Sunday, April 22, 2012

Earth Day, 2012 (and a reader's personal letter from E.B. White)





Earth Day, 2012



Note:  This entry received this comment, including the reader's personal letter from E.B. White, that is worth highlighting.

This piece on E.B. White in today's Sunday Book Review seems just right for 'Earth Day': http://www.nytimes.com/2012/04/22/books/review/celebrating-60-years-of-charlottes-web.html?_r=1&ref=books

It reminded me of this letter that White sent to my grandfather. By the way, I don't know if, "Sorry to hear that you are a dropout..." refers to a dog owner event or the fact that my grandfather graduated from Yale. Maybe it was just a dig from a Cornell man.

-

E.B. White
North Brooklin, Maine 04661

March 20, 1974

Dear Mr. ________:

Sorry to hear that you are a dropout but am grateful for your letter and glad you can still read. Wish I could still write.
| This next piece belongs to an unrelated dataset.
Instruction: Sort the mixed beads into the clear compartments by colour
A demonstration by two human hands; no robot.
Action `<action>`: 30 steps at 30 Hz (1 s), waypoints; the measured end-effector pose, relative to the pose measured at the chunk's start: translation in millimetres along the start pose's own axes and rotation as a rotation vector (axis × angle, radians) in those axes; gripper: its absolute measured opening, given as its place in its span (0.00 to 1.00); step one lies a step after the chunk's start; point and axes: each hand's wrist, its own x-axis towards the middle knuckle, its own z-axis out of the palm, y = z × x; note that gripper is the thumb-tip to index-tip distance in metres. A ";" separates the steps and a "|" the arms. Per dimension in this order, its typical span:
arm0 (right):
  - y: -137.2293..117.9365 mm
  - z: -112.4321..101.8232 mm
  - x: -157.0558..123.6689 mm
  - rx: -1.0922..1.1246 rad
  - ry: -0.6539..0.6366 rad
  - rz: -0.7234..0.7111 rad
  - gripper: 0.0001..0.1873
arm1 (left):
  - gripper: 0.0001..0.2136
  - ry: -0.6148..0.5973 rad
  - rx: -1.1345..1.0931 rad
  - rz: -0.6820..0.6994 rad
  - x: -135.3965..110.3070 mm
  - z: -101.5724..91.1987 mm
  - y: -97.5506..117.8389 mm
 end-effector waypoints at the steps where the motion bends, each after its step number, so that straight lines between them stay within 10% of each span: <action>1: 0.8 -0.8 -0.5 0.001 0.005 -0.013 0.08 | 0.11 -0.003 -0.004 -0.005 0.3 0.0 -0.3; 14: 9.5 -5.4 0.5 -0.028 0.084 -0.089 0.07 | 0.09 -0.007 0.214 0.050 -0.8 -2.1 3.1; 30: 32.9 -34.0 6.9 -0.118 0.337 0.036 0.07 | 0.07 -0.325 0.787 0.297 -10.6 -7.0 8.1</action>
My Norwich Terrier will be seven in May. His Club name is Jaysgreen Rusty (United Kingdom), and he was sired (it says here) by a dog named Hunston Horseradish. He is known in this house as Jones and is seldom found more than six feet from where I am. He is neurotic---scarred as a puppy by being shoved into a crate for a plane trip from England, then another plane trip from Boston to Maine. I think somebody along the way must have hit him with a stick, because even after all these years with me, I can’t pick up a fly swatter without his cringing. I got him from Sylvia Warren, and he almost never made it up out of his bed of neuroses. But he and I are enough alike that we get on well, and I can’t help being touched by his loyalty---which I think in his case is simply insecurity. He would never take a prize at a show. Neither would I, come to think of it.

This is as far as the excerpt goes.